Problem:
Give an exact copy of the lines from the beginning of the listing below to the "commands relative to" line, inclusive.

Dataset section:

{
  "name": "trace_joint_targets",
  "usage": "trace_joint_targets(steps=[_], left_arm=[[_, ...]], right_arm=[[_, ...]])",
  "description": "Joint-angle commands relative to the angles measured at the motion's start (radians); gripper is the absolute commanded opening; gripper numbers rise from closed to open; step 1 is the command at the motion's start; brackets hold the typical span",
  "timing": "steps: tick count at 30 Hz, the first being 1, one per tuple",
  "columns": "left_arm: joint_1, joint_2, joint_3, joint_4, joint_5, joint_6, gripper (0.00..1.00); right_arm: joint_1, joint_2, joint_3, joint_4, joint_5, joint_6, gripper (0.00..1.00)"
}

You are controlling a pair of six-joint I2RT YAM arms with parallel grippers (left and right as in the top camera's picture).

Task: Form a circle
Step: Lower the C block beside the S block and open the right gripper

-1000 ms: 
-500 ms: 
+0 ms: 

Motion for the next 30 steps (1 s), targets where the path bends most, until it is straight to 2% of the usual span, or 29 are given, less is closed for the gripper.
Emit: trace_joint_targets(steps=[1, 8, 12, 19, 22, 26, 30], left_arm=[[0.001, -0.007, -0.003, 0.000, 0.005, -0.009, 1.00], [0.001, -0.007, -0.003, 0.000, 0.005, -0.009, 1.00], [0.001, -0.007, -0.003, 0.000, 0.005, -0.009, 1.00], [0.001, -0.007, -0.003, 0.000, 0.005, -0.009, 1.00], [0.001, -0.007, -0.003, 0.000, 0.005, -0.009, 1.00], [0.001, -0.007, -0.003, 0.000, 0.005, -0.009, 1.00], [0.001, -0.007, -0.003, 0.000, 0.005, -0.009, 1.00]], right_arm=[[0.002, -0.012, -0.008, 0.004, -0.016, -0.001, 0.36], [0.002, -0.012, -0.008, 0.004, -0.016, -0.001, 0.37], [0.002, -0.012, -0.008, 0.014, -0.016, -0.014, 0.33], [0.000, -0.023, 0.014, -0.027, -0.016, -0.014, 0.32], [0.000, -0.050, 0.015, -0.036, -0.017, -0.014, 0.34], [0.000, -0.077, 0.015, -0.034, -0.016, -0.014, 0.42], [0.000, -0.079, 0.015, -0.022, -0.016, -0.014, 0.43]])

Result below:
{
  "name": "trace_joint_targets",
  "usage": "trace_joint_targets(steps=[_], left_arm=[[_, ...]], right_arm=[[_, ...]])",
  "description": "Joint-angle commands relative to the angles measured at the motion's start (radians); gripper is the absolute commanded opening; gripper numbers rise from closed to open; step 1 is the command at the motion's start; brackets hold the typical span",

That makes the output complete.